Reinforcement Learning, Part 4: The Walking Robot Problem
From the series: Reinforcement Learning
This video shows how to use the reinforcement learning workflow to get a bipedal robot to walk. It also looks at how to modify the default example to make it look more like how one would set up a traditional control problem by adding a reference signal. It will also consider how an RL-equipped agent can replace parts of a traditional control system rather than an end-to-end design. Finally, some of the limitations of this design will be shown.

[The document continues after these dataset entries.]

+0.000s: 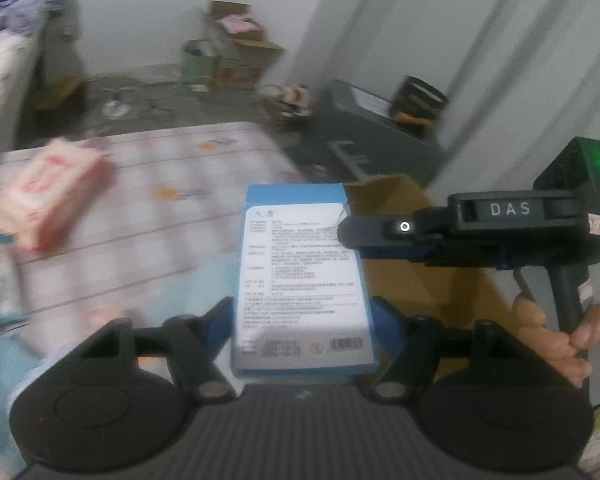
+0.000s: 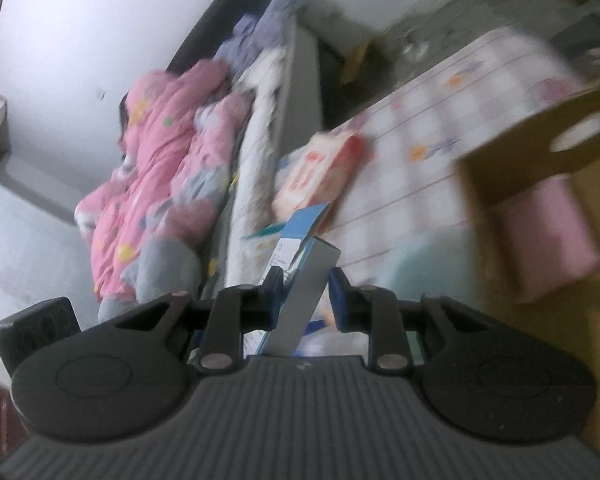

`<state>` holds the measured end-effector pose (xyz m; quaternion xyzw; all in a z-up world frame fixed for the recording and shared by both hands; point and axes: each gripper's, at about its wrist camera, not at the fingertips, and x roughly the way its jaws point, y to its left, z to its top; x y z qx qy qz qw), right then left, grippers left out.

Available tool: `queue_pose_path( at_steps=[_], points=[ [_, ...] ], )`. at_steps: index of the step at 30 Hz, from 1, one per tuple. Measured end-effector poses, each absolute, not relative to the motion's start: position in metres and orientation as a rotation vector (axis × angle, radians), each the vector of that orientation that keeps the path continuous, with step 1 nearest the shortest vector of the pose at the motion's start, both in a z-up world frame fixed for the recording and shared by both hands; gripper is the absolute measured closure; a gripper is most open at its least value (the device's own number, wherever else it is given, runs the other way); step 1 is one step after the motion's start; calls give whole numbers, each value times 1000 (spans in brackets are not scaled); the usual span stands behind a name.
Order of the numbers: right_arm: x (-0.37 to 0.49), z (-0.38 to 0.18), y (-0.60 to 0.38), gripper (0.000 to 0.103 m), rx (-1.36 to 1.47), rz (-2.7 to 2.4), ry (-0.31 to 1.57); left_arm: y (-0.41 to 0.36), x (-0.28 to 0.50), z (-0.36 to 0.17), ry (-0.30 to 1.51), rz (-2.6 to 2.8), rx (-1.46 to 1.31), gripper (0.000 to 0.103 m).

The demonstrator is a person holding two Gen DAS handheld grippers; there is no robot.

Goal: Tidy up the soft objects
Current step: 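Lift the blue-and-white box with the right gripper and carry it over the cardboard box, then lower the blue-and-white box into the cardboard box beside the sponge and release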

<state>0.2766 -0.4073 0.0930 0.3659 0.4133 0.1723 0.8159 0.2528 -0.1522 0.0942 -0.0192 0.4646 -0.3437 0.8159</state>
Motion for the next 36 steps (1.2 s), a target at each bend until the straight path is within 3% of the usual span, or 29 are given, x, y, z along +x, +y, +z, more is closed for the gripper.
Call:
queue_pose_path(
  at_steps=[7,8,9,16,24,26,30,36],
  points=[
    [238,92,-503,82,786,228,826,-244,247,84,991,-830,15,29],
    [236,89,-512,96,782,210,827,-253,247,82,989,-831,24,28],
    [235,85,-520,101,786,195,832,-263,248,79,987,-835,31,28],
    [257,39,-569,101,780,87,896,-286,263,60,1009,-810,38,28],
    [274,-9,-577,97,812,43,992,-254,274,65,1004,-754,34,28],
    [271,-15,-569,90,796,63,1037,-242,274,69,1000,-739,23,27],
    [264,-36,-540,50,763,61,1181,-210,263,77,973,-699,4,25],
    [254,-79,-507,42,897,21,1364,-156,244,78,961,-618,-21,24]
  ],
)
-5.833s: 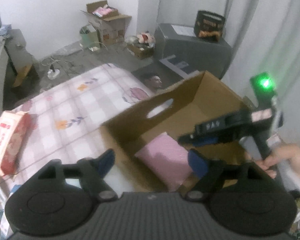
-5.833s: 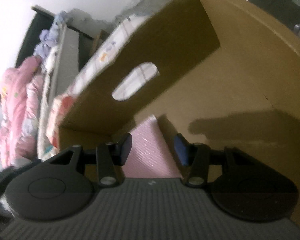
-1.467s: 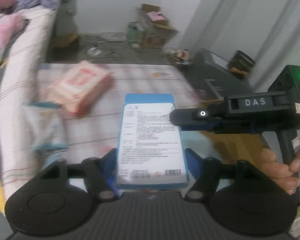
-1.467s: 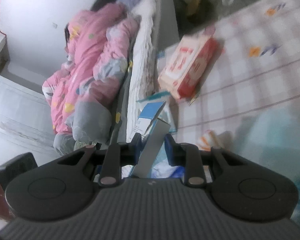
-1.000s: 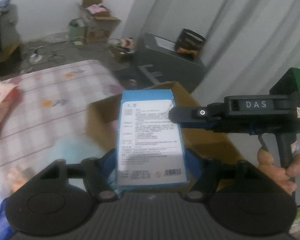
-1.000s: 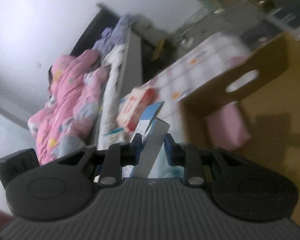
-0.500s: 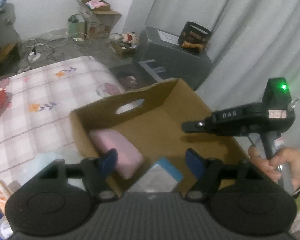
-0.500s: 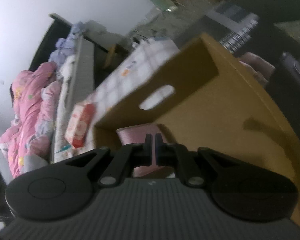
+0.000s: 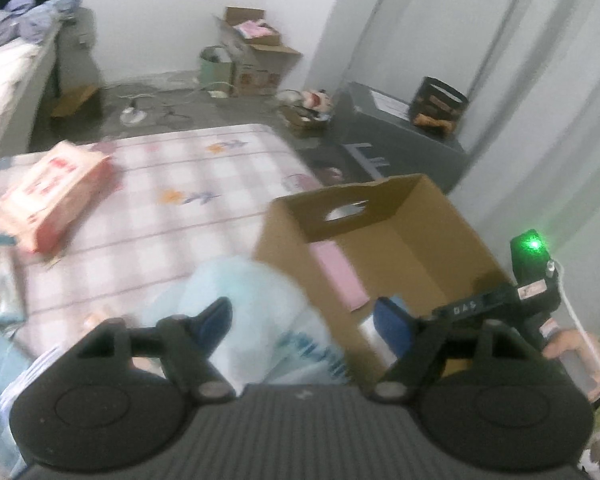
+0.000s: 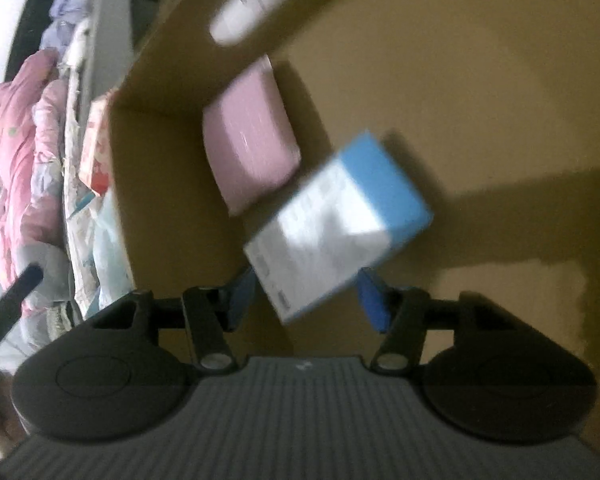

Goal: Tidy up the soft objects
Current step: 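Lower the blue-and-white box into the cardboard box beside the sponge and release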

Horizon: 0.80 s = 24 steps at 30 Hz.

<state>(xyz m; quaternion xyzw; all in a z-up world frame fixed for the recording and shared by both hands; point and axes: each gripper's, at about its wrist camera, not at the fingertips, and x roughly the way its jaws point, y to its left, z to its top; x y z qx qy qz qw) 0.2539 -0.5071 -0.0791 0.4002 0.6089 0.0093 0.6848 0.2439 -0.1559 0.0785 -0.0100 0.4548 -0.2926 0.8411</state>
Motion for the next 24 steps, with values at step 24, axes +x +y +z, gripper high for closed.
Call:
queue_pose_path(
  at_steps=[24],
  points=[
    [283,-93,-423,31,509,-78,1437,-32,211,48,984,-479,-140,23]
  ],
)
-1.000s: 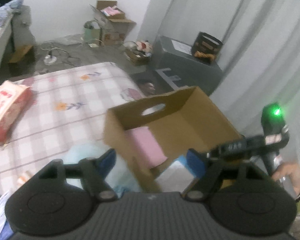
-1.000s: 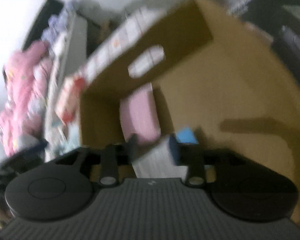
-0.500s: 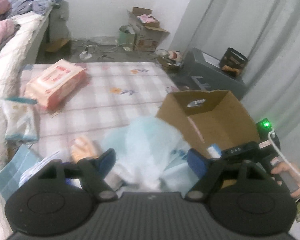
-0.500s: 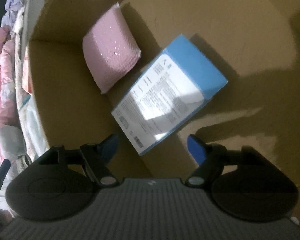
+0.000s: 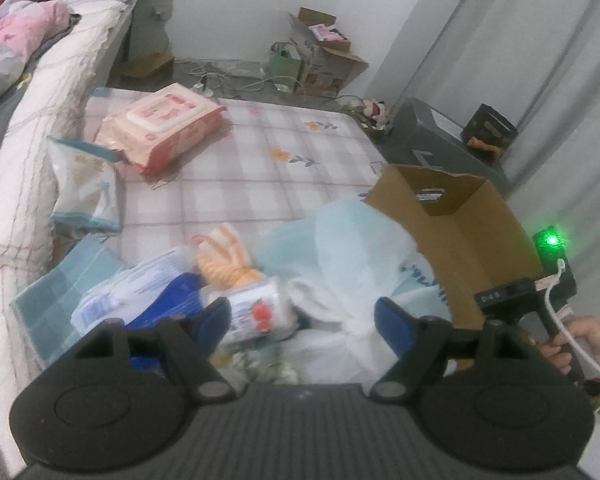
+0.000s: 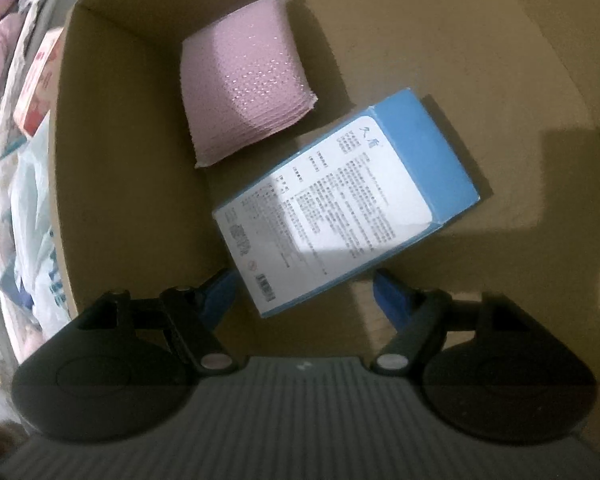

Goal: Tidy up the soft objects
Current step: 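Lower the blue-and-white box into the cardboard box beside the sponge and release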

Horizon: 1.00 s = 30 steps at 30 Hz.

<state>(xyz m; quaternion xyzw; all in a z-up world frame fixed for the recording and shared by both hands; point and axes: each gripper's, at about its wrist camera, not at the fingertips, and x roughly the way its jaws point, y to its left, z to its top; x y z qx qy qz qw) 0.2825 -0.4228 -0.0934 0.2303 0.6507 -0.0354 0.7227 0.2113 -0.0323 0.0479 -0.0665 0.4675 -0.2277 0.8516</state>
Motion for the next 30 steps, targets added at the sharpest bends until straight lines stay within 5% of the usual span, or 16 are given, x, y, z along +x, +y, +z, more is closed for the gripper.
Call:
queue_pose_path(
  at_steps=[8,19,23,30],
  points=[
    [286,-85,-461,33,513,-188,1327,-24,209,41,991,-482,-162,23],
    [287,-83,-490,62,670,-209,1223,-24,208,36,1003,-480,-174,23],
    [280,-75,-508,81,656,-210,1169,-25,208,35,1006,-478,-171,23],
    [268,-54,-515,88,631,-179,1120,-28,211,34,1010,-476,-173,23]
  ],
)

Now that we have an understanding of the reinforcement learning workflow, in this video I want to show how that workflow is put to use in getting a bipedal robot to walk using an RL-equipped agent. We’re going to use the walking robot example from the MATLAB and Simulink Robotics Arena that you can find on GitHub. I’ve left a link to it in the description. This example comes with an environment model where you can adjust training parameters, train an agent, and visualize the results. In this video, we’ll also look at how we can modify this example to make it look more like how we would set up a traditional control problem and then show some of the limitations of this design. So I hope you stick around for this because I think it’ll help you understand how to use reinforcement learning for typical control applications. I’m Brian, and welcome to a MATLAB Tech Talk.
Let’s start with a quick overview of the problem. The high-level goal is to get a two-legged robot to walk, somewhat like how a human would. Our job as designers is to determine the actions to take that correctly move the legs and body of the robot. The actions we can take are the motor torque commands for each joint; there’s the left and right ankle, the left and right knee, and left and right hip joints. So there are six different torque commands that we need to send at any given time.

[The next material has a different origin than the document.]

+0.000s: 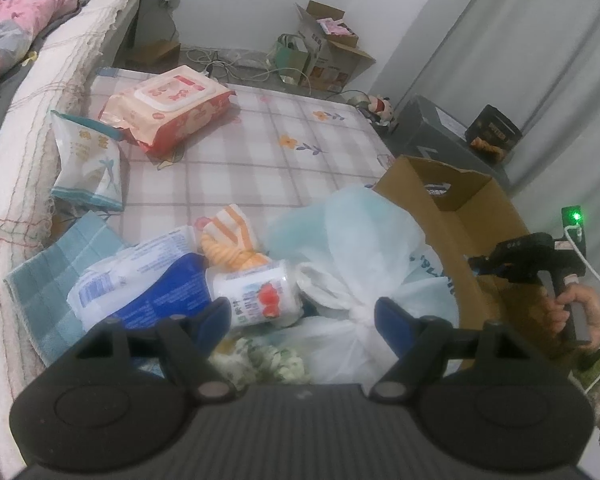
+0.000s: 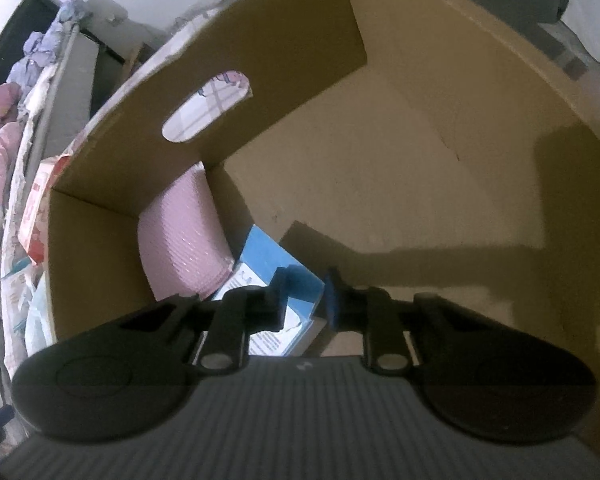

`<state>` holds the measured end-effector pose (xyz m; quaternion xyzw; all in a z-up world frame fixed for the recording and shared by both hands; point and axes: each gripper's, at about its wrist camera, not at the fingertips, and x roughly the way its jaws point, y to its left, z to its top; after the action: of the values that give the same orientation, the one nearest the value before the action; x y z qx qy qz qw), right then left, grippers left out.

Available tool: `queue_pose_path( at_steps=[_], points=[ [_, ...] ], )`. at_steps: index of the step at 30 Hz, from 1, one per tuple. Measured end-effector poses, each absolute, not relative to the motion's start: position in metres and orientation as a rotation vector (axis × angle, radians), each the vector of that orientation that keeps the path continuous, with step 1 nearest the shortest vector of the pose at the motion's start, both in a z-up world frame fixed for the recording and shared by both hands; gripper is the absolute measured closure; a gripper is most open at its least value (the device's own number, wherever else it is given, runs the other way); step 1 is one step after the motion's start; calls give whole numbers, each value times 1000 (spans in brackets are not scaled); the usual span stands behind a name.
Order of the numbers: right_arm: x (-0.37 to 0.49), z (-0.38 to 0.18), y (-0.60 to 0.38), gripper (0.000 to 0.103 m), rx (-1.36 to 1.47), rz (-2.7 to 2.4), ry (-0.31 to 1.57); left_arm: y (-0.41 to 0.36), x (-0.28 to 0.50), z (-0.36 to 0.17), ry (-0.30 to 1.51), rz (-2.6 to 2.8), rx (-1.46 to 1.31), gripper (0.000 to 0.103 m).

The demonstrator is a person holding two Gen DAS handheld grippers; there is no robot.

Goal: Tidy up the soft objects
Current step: 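Lower the blue-and-white box into the cardboard box beside the sponge and release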

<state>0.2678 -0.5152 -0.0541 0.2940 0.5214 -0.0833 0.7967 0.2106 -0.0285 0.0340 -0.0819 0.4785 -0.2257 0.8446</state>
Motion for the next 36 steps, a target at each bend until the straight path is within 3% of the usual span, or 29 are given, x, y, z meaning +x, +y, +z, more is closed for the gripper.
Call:
queue_pose_path(
  at_steps=[15,20,22,26,30,33,35,36],
  points=[
    [331,-37,-510,93,215,-220,1006,-28,213,38,1003,-450,-162,23],
    [348,-35,-507,90,182,-211,972,-27,215,38,1003,-442,-165,23],
    [344,-32,-511,83,219,-216,959,-27,215,38,1003,-445,-164,23],
    [331,-35,-517,55,317,-225,986,-30,215,37,1003,-460,-159,23],
    [315,-53,-509,35,310,-235,1110,-34,213,35,999,-477,-148,23],
    [306,-68,-502,25,294,-235,1191,-35,210,34,1002,-486,-143,23],
    [302,-77,-499,23,311,-241,1238,-35,209,34,1003,-489,-145,23],
    [299,-79,-499,16,340,-234,1237,-35,208,34,1003,-489,-146,23]
  ],
)
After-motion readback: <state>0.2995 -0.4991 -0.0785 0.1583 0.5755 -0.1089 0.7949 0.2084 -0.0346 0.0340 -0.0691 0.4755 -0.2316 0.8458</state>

The robot body and legs, along with the world in which it operates, make up the environment. The observations from the environment are based on the type and locations of sensors as well as any other data that is generated by the software. For this example, we’re using 31 different observations. These are the Y and Z body position, the X, Y, and Z body velocity, and the body orientation and angular rate. There are also the angles and angular rates of the six joints, and the contact forces between the feet and the ground. Those are the sensed observations. We’re also feeding back the six actions that we commanded in the previous time step, which are stored in a buffer in software. So, in all, our control system takes in these 31 observations and has to calculate the values of six motor torques continuously. So you can start to see how complex the logic has to be for even this really simple system.

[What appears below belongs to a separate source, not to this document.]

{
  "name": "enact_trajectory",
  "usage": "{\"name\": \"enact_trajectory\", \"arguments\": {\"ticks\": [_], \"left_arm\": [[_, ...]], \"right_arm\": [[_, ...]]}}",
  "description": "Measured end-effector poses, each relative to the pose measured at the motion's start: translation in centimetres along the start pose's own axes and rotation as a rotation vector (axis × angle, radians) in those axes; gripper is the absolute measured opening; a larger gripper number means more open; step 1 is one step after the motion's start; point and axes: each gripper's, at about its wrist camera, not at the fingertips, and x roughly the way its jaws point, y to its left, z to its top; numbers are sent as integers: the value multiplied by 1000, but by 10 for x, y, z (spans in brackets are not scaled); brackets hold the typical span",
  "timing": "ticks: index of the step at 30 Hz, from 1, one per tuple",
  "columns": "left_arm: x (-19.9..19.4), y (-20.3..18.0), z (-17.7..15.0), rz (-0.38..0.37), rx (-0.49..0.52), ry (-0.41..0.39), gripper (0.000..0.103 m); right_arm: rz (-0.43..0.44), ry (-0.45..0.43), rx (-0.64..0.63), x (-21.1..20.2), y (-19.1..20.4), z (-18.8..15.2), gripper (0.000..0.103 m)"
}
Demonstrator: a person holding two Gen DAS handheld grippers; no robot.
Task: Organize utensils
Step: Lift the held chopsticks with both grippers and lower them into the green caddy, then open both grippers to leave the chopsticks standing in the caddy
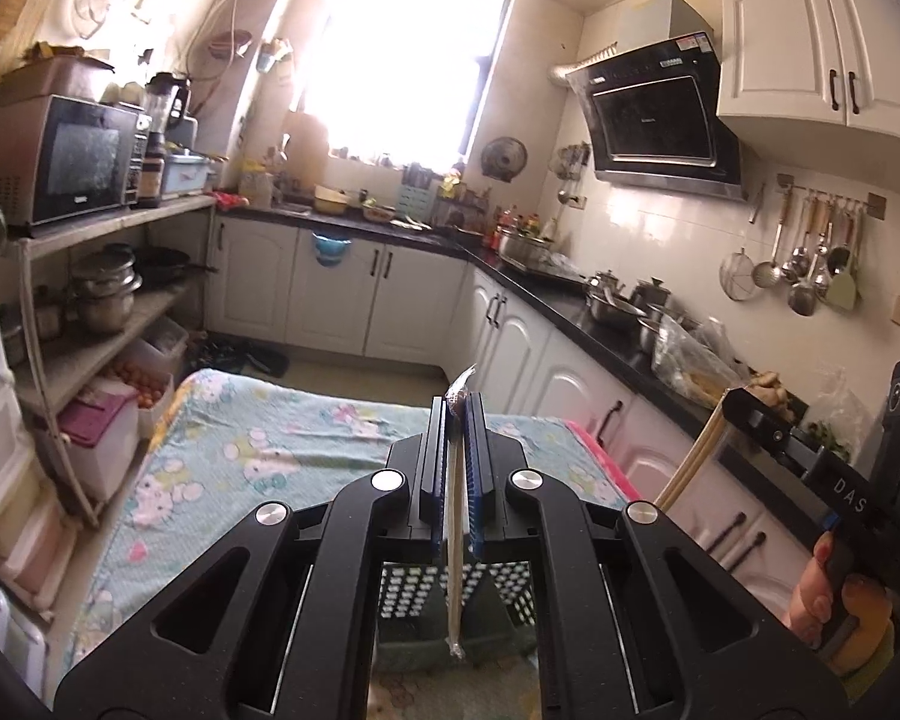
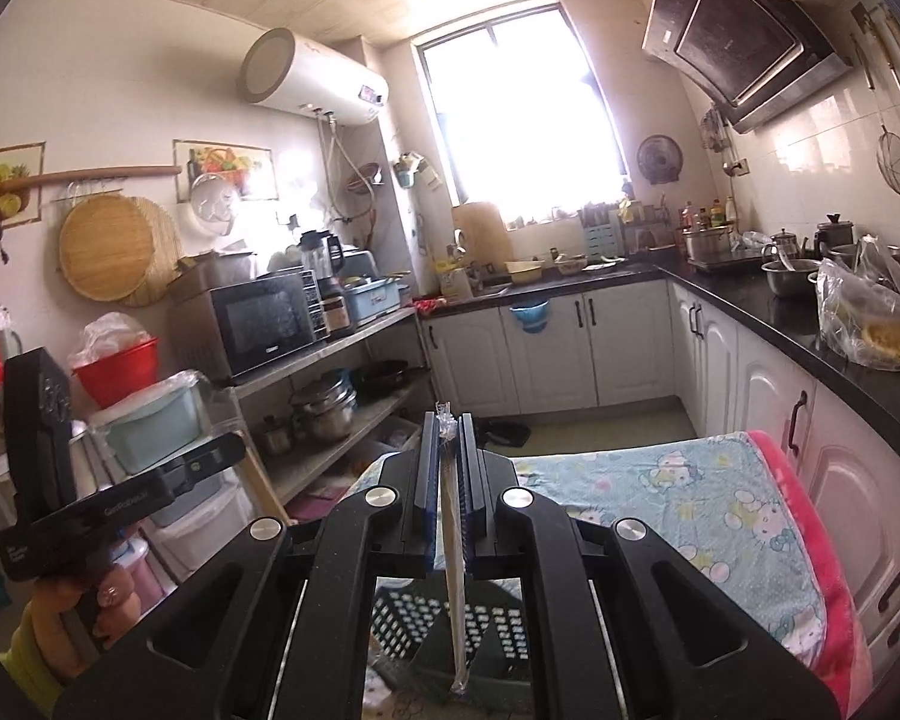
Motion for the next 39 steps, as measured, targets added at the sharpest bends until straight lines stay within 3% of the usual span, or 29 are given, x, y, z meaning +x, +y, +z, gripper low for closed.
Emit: {"name": "enact_trajectory", "arguments": {"ticks": [12,24,34,36,38,39], "left_arm": [[37,8,-9,93,7,9,3],[64,30,-50,87,-33,100,3],[63,37,-70,75,-52,115,3],[61,39,-72,77,-57,116,3],[59,41,-73,79,-67,122,15],[58,42,-74,80,-71,123,21]], "right_arm": [[-34,-5,13,25,-17,-5,6],[-69,60,46,48,-33,-43,6],[-88,83,119,48,-44,-68,7],[-96,90,128,47,-46,-70,13],[-125,94,142,42,-49,-73,33],[-134,94,142,41,-51,-74,35]]}}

As I mentioned in the previous videos, rather than try to design the logic, the loops, the controllers, the parameters, and all of that stuff using the traditional tools of control theory, we can replace this whole massive function, end to end, with a reinforcement learning agent; one that uses an actor network to map these 31 observations to the six actions, and a critic network to make training the actor more efficient.
As we know, the training process requires a reward function—something that tells the agent how it’s doing so that it can learn from its actions. And I want to reason through what should exist in the reward function by thinking about the conditions that are important for a walking robot. This might be how you’d approach building up a reward function if you didn't know where to start. Now, I’ll show you the results of training with this function as we create it, so you can see how the changes impact the solution; however, I’m not going to cover how to run the model because there is already a great video by Sebastian Castro that does that. So if you’re interested in trying all of this out on your own, I’d recommend checking out the link in the description below. All right, so on to the reward.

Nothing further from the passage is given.